## Work to be completed
The following data is to be repeated exactly, its pictures excluded.

## Data block

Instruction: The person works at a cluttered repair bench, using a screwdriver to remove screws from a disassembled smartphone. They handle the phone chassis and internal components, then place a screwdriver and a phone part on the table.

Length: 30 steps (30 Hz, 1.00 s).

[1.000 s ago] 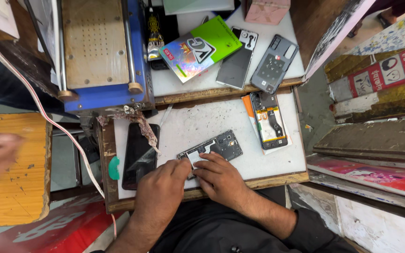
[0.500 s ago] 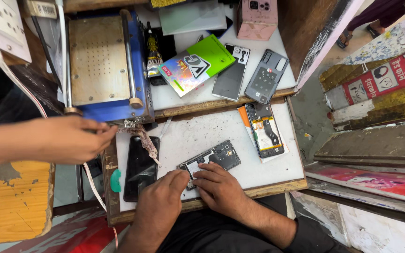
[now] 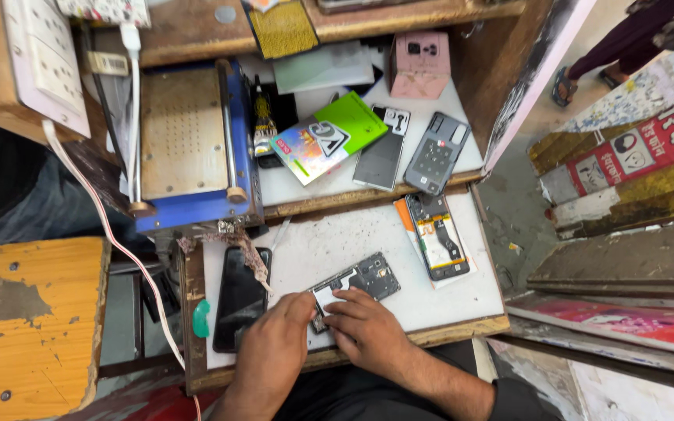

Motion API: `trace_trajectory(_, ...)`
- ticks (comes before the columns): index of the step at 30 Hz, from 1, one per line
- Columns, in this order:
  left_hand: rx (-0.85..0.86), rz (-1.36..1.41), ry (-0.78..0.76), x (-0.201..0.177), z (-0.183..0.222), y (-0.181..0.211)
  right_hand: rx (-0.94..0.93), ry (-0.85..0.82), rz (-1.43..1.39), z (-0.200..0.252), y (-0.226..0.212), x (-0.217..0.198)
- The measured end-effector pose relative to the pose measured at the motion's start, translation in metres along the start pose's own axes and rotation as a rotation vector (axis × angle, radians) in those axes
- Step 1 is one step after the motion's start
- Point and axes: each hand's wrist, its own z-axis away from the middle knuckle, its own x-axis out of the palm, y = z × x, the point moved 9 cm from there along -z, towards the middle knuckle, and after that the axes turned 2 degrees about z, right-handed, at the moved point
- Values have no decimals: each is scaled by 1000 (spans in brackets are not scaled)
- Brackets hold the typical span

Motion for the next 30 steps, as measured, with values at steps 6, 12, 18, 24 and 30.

## Exercise output
Instruction: The person works at a cluttered repair bench, using a screwdriver to remove screws from a disassembled smartphone. They handle the phone chassis and internal components, then place a screwdriver and a phone part on the table.

Length: 30 steps (30 Hz, 1.00 s).

[1.000 s ago] 
[0.500 s ago] 
[now] 

Motion API: `trace_trajectory(_, ...)`
- ticks (comes before the columns): index of the step at 30 Hz, from 1, one per line
- Columns, in this order:
  left_hand: rx (-0.85..0.86), rz (-1.36..1.41), ry (-0.78..0.76), x (-0.201..0.177), z (-0.183..0.222), y (-0.181..0.211)
  right_hand: rx (-0.94..0.93), ry (-0.85..0.82), rz (-1.43..1.39), z (-0.200..0.252), y (-0.226..0.212), x (-0.217..0.198)
- The measured end-effector pose relative to the pose measured at the motion's start, translation in metres along the start pose's own axes and rotation as a rotation vector (axis × angle, radians) in those axes
- Step 1 is one step after the motion's start
- Point and axes: each hand's wrist, its own z-axis away from the middle knuckle, its own x-axis out of the palm, y = z × x, the point moved 9 cm from there along -z, towards the middle knuckle, and after that the axes turned 2 degrees about z, right-handed, at the moved point
- Values have no decimals: each is scaled by 1000 (spans in brackets are not scaled)
- Brackets hold the typical span

Motion for the next 30 steps, as measured, with values at steps 6, 12, 18, 24 and 30.

No additional work is needed on this exercise.